**Prompt**
Please find the number of lines in the material below where the string "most" occurs, and give only that number.

====== Data excerpt ======

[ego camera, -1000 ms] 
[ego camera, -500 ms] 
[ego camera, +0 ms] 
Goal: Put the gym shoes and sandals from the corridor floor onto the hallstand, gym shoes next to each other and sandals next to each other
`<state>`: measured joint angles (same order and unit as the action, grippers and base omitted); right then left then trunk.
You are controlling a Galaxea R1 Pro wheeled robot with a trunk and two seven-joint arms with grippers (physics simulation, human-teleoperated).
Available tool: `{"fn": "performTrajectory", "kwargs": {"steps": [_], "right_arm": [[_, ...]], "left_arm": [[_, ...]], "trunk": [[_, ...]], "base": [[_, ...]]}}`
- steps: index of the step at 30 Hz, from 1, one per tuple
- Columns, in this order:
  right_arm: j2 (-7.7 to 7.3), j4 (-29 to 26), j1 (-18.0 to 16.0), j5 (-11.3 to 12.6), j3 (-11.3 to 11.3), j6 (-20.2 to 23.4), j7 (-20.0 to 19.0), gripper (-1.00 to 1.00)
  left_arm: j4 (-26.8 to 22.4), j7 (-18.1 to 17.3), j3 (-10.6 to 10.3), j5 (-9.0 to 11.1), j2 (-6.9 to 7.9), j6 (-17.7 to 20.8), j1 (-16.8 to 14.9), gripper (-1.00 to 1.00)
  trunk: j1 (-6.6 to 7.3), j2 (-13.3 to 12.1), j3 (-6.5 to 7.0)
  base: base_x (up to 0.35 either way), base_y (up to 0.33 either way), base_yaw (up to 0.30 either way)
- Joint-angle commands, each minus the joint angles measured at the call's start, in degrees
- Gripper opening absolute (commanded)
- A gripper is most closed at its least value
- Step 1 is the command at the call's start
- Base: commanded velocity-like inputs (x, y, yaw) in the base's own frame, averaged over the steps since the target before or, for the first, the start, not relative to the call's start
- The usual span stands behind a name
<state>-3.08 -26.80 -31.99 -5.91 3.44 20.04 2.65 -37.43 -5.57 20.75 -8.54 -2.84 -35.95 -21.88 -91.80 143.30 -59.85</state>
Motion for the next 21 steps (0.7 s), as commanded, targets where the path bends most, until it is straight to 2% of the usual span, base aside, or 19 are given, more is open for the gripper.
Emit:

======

**Exercise answer**
2